[DATA]:
====

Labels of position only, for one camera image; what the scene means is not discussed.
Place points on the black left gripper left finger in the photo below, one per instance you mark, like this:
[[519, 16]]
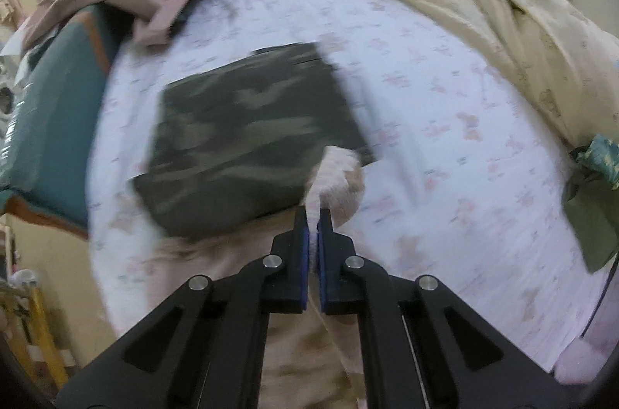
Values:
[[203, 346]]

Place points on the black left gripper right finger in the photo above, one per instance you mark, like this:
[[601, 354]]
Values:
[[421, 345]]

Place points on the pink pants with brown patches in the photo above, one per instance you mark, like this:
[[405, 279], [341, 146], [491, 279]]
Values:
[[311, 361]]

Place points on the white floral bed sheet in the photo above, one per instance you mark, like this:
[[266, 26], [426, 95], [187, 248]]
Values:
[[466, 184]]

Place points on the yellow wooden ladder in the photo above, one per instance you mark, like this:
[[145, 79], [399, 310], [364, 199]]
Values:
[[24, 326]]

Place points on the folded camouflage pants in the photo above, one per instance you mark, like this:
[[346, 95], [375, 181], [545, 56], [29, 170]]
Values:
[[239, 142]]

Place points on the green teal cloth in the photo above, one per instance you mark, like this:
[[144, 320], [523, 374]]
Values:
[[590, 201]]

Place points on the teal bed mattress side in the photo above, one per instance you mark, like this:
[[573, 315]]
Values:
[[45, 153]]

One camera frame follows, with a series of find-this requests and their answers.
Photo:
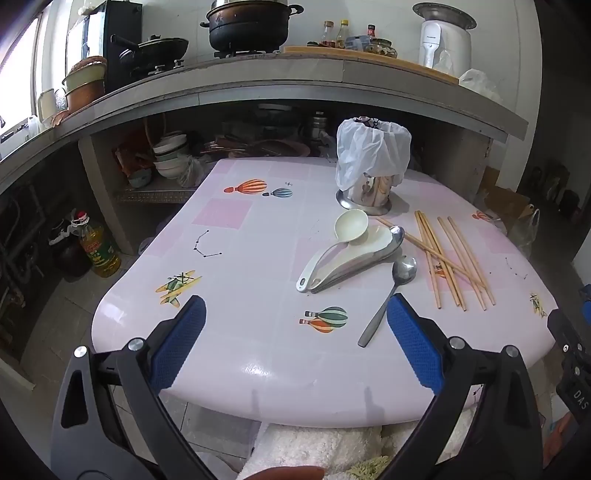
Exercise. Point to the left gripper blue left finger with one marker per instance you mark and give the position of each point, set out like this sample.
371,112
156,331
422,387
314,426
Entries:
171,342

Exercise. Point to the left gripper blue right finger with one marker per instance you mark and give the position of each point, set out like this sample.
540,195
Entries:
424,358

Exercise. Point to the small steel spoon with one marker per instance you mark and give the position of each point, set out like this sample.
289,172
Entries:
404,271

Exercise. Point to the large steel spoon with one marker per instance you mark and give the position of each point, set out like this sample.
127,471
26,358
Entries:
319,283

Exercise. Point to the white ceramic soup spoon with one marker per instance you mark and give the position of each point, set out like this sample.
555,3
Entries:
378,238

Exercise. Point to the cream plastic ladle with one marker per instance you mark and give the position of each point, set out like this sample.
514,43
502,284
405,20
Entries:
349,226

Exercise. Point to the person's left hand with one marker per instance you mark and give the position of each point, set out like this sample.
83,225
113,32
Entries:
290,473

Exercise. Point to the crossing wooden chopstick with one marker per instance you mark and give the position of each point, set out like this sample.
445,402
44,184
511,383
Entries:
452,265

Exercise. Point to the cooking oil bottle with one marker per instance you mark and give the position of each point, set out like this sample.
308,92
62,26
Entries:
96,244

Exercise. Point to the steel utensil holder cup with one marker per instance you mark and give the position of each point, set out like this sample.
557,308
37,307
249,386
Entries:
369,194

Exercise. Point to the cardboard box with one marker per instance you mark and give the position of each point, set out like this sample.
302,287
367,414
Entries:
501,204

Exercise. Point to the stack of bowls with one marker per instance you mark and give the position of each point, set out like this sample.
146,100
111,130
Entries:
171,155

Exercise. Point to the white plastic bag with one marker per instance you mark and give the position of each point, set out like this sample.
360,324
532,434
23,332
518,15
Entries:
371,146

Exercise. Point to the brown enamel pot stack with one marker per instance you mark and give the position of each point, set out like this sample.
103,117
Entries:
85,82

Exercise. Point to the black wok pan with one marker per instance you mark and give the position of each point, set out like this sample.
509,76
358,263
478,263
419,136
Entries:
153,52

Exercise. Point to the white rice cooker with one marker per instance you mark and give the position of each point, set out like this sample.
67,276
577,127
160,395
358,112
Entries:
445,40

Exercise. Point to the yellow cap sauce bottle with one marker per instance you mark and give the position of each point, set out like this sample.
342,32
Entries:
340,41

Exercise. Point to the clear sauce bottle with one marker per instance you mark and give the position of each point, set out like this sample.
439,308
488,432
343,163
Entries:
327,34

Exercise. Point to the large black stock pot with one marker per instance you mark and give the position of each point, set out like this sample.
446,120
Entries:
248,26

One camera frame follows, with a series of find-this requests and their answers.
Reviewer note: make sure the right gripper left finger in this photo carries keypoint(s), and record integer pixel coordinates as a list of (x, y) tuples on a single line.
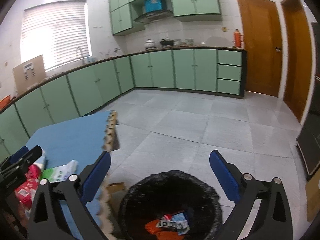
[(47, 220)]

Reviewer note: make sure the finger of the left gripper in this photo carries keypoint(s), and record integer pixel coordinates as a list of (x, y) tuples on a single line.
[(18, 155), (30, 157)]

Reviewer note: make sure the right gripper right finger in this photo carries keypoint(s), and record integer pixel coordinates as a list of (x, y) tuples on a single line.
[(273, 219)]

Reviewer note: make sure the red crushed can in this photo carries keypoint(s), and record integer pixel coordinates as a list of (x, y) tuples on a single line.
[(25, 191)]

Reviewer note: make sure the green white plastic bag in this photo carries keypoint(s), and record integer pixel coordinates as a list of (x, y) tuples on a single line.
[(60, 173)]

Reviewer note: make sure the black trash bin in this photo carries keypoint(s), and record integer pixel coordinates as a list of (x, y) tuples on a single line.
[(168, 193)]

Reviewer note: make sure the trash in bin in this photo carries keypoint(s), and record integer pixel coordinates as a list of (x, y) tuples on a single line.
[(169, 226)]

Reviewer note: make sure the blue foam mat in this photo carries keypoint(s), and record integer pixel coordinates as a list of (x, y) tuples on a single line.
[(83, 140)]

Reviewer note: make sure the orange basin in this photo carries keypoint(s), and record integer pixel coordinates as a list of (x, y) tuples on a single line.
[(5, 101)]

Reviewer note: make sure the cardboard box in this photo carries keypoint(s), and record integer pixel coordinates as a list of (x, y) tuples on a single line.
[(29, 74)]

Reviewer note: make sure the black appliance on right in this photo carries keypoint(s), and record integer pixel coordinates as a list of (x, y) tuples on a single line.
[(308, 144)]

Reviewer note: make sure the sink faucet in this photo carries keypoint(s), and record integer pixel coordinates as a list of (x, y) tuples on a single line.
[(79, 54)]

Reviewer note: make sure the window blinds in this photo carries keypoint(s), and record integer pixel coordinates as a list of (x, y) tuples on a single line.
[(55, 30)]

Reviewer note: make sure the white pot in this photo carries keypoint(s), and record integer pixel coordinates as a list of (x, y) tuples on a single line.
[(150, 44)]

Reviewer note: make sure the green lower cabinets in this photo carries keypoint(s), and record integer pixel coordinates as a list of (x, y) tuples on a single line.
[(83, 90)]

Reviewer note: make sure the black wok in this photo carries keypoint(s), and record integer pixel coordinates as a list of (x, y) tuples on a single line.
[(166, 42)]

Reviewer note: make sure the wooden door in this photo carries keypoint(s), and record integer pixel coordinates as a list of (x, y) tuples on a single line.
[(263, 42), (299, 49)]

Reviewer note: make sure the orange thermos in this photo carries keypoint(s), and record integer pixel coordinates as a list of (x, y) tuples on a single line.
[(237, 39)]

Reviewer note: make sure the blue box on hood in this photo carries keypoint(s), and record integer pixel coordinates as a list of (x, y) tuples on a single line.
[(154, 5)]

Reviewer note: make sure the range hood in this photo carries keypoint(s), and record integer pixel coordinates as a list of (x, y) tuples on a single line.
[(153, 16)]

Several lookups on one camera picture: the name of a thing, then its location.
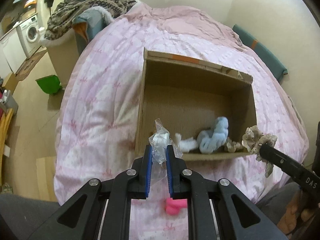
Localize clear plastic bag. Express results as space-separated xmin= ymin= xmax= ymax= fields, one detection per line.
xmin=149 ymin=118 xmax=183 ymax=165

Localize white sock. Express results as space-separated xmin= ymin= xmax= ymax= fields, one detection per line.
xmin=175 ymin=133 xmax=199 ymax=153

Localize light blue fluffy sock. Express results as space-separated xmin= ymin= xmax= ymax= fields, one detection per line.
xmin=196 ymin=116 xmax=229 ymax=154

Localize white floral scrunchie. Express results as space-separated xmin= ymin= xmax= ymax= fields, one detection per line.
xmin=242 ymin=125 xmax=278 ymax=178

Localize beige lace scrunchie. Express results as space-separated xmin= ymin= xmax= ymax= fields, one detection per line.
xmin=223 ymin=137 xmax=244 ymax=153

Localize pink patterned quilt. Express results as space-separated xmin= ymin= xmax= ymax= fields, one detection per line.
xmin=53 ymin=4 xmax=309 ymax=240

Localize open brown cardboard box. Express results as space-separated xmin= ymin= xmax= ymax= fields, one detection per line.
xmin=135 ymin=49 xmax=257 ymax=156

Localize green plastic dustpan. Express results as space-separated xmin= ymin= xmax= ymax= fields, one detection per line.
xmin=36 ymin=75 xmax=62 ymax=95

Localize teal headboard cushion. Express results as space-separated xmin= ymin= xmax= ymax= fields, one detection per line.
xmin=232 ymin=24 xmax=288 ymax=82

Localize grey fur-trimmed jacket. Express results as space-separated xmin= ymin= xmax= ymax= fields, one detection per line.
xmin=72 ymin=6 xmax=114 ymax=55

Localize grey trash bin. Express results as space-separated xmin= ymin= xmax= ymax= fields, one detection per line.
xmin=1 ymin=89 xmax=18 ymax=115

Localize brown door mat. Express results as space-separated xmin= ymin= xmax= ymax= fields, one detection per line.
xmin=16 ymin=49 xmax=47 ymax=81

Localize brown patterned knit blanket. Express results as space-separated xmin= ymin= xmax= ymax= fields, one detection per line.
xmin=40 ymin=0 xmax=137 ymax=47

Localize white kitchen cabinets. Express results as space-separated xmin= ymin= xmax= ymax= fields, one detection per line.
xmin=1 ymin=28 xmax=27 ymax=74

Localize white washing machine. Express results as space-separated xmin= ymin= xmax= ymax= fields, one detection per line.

====

[EXERCISE DIRECTIONS]: Scan the entries for the string "sauce" and report only how many lines contain it.

[COMPLETED EXERCISE]: 2